Though the problem of conservative judges seems as pernicious as it is depressing, there is a fix, and it’s the obvious one: Pack the court(s). The only way to pack the Supreme Court is to literally expand it, ideally from nine justices to thirteen. That would give President Biden the opportunity to nominate four additional justices, which would help undo Trump’s three terrible appointments. An additional way the composition of the federal courts can be changed for the long haul, though, comes about by having older Clinton or Obama appointees retire, making way for younger Biden appointees who can serve longer. 

Some judges did this right away, with one, Judge Victoria Roberts, advising Biden of her plan to resign only 90 minutes after he took office. There are currently 32 vacancies created either by judges who have resigned or who have taken senior status. Judges who take senior status leave the full-time bench and essentially only provide volunteer service to the court, and doing so opens a vacancy for a new judge. 

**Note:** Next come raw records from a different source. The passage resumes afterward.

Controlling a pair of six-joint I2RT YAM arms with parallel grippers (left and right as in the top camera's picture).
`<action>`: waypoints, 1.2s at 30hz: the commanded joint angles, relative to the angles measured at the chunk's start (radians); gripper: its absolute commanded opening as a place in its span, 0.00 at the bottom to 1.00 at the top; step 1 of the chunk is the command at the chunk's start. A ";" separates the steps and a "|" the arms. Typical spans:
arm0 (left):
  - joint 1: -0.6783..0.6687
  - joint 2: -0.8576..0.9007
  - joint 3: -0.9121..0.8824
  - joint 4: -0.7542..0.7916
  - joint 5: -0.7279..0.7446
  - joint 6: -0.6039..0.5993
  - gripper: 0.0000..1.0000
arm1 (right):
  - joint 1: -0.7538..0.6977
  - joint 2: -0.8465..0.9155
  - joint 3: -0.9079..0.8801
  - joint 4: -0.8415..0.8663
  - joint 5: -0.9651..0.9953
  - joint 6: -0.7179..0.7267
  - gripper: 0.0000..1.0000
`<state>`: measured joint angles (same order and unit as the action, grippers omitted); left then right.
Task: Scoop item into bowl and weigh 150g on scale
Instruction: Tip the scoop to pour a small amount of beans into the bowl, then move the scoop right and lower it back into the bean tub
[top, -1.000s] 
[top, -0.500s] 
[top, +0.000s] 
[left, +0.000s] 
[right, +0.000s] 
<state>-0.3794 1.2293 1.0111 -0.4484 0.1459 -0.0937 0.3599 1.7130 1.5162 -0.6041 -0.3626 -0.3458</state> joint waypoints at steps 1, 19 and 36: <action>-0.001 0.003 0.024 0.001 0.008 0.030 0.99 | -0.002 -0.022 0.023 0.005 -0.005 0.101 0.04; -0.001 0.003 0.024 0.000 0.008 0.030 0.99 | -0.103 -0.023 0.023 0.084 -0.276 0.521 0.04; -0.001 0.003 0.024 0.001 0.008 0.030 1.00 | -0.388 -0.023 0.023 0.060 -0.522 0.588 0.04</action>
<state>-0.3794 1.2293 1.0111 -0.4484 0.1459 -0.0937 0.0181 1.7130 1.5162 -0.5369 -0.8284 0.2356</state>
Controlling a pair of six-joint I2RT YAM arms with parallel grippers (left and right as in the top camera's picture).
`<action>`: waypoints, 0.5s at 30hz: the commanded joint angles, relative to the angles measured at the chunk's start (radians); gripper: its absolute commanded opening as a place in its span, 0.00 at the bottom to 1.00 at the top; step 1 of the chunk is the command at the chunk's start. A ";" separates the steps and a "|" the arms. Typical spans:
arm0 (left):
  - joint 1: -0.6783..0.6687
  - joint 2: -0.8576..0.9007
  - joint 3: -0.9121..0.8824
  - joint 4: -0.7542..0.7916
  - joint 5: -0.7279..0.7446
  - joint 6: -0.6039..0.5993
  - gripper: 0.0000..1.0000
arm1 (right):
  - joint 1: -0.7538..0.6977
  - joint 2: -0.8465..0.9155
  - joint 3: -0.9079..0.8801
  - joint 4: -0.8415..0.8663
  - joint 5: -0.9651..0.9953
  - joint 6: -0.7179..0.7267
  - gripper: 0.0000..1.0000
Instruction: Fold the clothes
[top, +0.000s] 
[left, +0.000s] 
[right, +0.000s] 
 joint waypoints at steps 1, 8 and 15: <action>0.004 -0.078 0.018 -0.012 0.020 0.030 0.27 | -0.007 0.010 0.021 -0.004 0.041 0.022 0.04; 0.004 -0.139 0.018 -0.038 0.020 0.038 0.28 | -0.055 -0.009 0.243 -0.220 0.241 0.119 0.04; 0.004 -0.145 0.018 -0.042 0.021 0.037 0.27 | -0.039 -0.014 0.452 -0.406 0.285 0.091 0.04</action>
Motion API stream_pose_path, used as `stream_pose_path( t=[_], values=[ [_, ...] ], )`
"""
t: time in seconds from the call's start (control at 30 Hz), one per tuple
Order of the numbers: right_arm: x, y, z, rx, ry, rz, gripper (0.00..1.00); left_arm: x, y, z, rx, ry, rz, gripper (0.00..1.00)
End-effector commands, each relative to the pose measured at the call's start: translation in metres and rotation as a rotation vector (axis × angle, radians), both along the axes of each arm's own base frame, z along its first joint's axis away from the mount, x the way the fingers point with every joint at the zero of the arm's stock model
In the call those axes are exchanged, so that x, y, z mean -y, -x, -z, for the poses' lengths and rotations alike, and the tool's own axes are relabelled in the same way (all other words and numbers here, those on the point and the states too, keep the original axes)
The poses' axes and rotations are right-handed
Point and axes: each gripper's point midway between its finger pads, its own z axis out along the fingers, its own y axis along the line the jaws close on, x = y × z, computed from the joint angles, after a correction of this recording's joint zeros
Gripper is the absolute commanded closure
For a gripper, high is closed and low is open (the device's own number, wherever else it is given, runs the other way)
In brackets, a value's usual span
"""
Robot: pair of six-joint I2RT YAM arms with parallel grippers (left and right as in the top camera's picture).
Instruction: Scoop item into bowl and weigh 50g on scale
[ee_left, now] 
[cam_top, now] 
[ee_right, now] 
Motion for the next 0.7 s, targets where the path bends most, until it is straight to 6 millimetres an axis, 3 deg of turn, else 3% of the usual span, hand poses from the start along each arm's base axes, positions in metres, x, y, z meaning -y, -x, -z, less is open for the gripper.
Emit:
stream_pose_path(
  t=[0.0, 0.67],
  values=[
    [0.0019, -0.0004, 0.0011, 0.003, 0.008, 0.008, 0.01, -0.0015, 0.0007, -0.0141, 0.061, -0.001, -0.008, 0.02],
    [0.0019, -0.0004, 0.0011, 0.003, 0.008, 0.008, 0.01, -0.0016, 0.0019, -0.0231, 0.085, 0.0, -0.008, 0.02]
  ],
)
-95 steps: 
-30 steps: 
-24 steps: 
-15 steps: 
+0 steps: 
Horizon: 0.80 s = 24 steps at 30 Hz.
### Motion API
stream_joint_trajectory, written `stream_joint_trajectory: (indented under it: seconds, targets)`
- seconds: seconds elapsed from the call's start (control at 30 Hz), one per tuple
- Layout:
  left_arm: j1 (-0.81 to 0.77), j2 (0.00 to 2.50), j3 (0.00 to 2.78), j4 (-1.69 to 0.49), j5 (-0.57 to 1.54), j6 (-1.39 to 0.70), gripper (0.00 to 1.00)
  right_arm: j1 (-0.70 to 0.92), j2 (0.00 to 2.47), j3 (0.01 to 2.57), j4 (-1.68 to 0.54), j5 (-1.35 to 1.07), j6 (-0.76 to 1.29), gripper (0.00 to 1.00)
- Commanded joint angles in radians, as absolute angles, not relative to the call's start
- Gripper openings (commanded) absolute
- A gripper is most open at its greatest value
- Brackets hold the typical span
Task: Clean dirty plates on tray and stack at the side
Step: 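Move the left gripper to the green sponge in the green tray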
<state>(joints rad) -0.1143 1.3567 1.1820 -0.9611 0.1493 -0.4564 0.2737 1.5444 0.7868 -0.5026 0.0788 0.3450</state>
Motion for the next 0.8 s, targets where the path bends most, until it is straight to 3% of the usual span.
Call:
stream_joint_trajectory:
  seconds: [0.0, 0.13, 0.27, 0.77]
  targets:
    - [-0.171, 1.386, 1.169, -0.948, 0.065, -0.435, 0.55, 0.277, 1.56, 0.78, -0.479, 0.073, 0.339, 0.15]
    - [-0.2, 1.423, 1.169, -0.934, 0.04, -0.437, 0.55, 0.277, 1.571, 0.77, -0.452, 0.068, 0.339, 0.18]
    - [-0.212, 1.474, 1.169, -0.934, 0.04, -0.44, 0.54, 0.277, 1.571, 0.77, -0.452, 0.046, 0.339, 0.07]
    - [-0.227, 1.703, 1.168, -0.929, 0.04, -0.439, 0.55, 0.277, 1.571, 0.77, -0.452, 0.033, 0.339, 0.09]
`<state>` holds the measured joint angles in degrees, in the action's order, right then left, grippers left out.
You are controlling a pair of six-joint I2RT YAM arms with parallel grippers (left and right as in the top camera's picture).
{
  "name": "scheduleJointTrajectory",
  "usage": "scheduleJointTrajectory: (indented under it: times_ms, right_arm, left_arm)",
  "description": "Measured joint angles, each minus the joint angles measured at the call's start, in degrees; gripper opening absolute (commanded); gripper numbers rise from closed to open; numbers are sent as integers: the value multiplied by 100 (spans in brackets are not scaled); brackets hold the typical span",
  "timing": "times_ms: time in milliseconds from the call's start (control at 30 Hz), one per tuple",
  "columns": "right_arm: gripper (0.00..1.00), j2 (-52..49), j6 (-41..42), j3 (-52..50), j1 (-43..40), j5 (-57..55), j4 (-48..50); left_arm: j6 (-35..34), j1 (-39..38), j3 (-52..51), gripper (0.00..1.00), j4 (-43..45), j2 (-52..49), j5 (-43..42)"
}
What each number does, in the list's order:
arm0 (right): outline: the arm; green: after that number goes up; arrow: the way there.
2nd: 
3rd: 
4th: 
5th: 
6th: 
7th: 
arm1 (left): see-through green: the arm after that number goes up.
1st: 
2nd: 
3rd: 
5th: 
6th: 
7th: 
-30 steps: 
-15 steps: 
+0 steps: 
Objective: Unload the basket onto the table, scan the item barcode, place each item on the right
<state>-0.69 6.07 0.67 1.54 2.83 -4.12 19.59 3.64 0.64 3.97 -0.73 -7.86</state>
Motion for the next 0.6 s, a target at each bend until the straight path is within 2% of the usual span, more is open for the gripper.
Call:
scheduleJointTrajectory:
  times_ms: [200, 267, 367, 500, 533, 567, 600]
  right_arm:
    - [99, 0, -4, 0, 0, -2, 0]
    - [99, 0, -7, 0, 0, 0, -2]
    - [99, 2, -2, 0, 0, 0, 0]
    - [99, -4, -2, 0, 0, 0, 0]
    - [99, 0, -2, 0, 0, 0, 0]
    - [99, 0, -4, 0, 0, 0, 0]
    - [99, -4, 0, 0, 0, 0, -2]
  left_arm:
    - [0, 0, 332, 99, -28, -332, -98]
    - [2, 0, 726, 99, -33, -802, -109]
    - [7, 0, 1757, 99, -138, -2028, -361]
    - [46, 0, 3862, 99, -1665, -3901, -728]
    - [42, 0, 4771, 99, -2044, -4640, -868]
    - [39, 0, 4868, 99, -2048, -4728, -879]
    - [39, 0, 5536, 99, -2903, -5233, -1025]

Biden has been moving pretty quickly on vacancies. There are over 100 openings on the federal courts, as not all openings have resulted from retirement or senior status. Eight Biden nominees have been confirmed, and over 30 other nominees are pending

He’ll need to move fast, though. The GOP has rammed through over two dozen voting restrictions, and it might be hard to hold on to the House, the Senate, and even the presidency in the 2022 and 2024 elections, so getting as many judges in before that happens is critical. Without that, so much of the progress we’ve made could be lost.